To end the review on a more positive note: my guess is that Caladan Brood know they aren't doing anything original or creative. But as their many fans can probably agree, there is nothing inherently evil in being catchy, simple and familiar, as long as one is honest about it, which Caladan Brood do seem to be. To respect them for that and to hope that maybe they will get better in the future seems like a good approach in my eyes.

Rating breakdown
Performance: 9
Songwriting: 6
Originality: 4
Production: 8

Written by Metren | 07.03.2016


Guest review disclaimer:
This is a guest review, which means it does not necessarily represent the point of view of the MS Staff.
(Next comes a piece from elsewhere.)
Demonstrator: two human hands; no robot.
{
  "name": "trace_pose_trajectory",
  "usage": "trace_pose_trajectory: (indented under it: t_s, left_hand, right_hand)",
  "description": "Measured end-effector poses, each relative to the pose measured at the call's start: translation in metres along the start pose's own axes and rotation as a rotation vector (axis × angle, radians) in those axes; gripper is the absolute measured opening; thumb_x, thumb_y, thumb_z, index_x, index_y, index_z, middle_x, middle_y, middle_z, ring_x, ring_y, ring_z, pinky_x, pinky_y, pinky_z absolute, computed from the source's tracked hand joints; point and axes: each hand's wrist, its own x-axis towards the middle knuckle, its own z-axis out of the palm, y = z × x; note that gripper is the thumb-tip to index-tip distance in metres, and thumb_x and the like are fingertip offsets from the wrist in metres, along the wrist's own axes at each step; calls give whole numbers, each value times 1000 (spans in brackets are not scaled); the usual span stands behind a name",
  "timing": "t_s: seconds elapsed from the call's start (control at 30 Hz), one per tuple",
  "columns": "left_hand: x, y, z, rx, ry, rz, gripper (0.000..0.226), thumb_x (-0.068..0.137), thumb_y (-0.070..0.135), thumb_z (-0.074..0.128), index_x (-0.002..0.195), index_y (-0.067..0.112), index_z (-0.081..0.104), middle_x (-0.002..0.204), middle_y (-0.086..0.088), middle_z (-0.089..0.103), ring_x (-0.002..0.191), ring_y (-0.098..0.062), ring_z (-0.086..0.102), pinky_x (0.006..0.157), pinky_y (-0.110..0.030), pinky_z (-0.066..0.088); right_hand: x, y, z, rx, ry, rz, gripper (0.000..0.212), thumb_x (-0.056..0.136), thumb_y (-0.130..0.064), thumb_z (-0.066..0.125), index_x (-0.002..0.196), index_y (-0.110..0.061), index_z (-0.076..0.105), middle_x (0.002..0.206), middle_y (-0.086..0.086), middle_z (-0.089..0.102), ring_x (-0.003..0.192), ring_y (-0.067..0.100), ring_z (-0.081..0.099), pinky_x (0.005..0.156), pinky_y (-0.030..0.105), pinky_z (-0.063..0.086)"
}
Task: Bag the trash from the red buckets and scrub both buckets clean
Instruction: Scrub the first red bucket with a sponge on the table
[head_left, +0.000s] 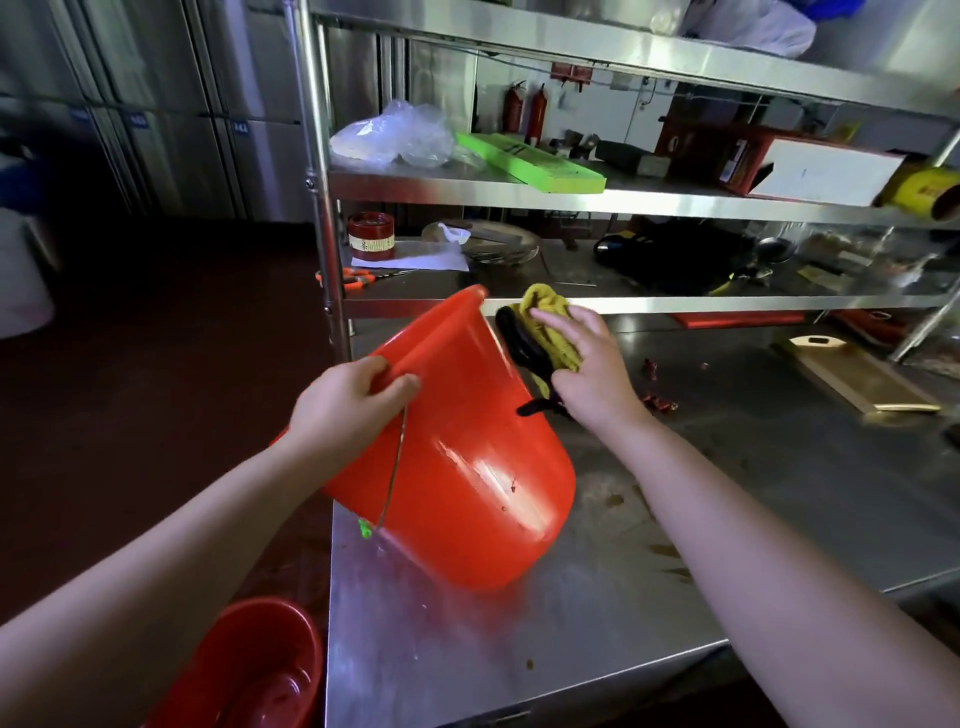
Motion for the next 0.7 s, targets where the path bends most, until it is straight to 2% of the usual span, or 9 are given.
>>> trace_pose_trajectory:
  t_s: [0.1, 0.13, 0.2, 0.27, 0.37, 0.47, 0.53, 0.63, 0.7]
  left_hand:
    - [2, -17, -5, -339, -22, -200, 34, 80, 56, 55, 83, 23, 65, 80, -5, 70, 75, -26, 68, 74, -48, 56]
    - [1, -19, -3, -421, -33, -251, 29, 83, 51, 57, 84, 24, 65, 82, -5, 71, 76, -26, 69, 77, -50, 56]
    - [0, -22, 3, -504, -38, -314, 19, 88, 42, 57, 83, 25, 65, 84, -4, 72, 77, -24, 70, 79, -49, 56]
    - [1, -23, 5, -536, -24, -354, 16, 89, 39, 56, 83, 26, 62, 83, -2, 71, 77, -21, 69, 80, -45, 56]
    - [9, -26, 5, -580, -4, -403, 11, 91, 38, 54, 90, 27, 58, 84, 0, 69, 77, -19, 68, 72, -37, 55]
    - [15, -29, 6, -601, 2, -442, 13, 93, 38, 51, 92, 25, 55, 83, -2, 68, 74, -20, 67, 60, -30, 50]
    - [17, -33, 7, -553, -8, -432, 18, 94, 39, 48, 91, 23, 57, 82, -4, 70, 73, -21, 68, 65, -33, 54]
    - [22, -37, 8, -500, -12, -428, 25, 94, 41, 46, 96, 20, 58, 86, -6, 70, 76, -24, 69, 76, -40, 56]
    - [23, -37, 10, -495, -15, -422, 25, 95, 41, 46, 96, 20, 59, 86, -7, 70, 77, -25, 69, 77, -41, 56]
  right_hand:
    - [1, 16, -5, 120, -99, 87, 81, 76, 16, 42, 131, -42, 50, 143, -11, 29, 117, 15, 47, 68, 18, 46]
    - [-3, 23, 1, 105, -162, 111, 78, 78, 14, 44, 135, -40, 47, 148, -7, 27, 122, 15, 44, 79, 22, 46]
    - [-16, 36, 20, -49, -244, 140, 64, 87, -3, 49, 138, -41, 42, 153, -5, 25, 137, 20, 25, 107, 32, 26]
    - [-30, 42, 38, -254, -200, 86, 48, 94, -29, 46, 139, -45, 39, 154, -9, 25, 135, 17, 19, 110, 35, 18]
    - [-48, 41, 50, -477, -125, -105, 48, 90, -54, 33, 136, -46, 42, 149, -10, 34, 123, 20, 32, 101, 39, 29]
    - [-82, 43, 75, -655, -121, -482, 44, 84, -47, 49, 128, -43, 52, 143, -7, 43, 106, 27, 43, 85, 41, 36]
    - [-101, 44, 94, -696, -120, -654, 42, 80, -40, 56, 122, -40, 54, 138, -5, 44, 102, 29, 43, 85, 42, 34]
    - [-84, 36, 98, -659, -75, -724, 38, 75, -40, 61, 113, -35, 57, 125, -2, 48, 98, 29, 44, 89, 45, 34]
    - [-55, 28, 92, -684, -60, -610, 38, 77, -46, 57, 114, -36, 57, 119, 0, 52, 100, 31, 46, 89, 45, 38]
Comments: 4   [ 1 ignored ]   Visited by: 95 users
07.03.2016 - 16:35
I believe that being artistic has much more to do with the sheer enjoyment it brings than the complexity it might hold. As a matter of fact, 'simple' is an art unto itself. This is one of my favorite albums of all time. I respect the opinions however of this review; interesting read.
07.03.2016 - 21:53
Dark Cornatus
I thought this album was on part with Summoning's best work to be honest. I don't care if they sound the same, it's a great album to me.
08.03.2016 - 01:21
While I understand where you're coming from (even if I disagree with your summation and general feeling toward the album), I have to take serious issue with one statement you make:

"The epic sound means that the atmosphere is only epic in the way that a lengthy book series is epic for being lengthy. A thick book without interesting characters, emotionally gripping plotlines, or surprising twists is not epic in any other sense of the word."

I can only assume you haven't read the Malazan Book of the Fallen by Steven Erikson and Ian C. Esslemont, which this entire album and even the band's name is inspired by or have read much about them, but as someone who has, I can tell you that the album very well captures the often hopeless, grim nature of that series, which is clearly the aim; the series doesn't in any way, shape or form lack for "...interesting characters, emotionally gripping plotlines, or surprising twists..." I imagine a band could make a Blind Guardian-esque length career off of writing about the specific characters, twists and paths of the books, like Blind Guardian have for Tolkien's works.

Echoes Of Battle doesn't seek to do this. Instead, it concentrates on either large scale events (each of which have the backdrop of either centuries or millenia of history building up to it), or the struggle of specific races and/or societies (again, with a rich backstory behind each) rather than specific characters or twists in the plot. Which is why, personally, I find the choice of style, that of an atmospheric, epic type (obviously of a Summoning worshipping variety) to be very fitting for the subject matter.
01.09.2016 - 16:36
Dungeon Master
Re-visting this album and my review today. I appreciate the comments and I am starting to think I might have been too harsh on Caladan Brood here. I guess this is what happens, when someone, who has recently started learning music theory and composing music tries to evaluate an album that isn't trying at all to be complex. It's so easy to think you know better than you actually do in this situation, it is so easy to make the mistake of approaching an album from a completely wrong angle. While Summoning and Caladan Brood and other similar bands still aren't my exact cup of tea, I think I've slowly learnt to appreciate this style a bit more in the last 6 months. I'd never rate this lower than with 7.5 if I were to re-review it. Also, I wouldn't use expressions such as "not much effort in the songwriting", since that once again, is pretending to know more than I can know, at least when it comes to bands, who's style isn't exactly my taste.

@ Druss: Thank You for the information about Caladan Brood's inspirations, you are a true fan of the band!
I am not nor have I ever been a musician or a member of a one-man band, especially a band that has a name that starts with "D".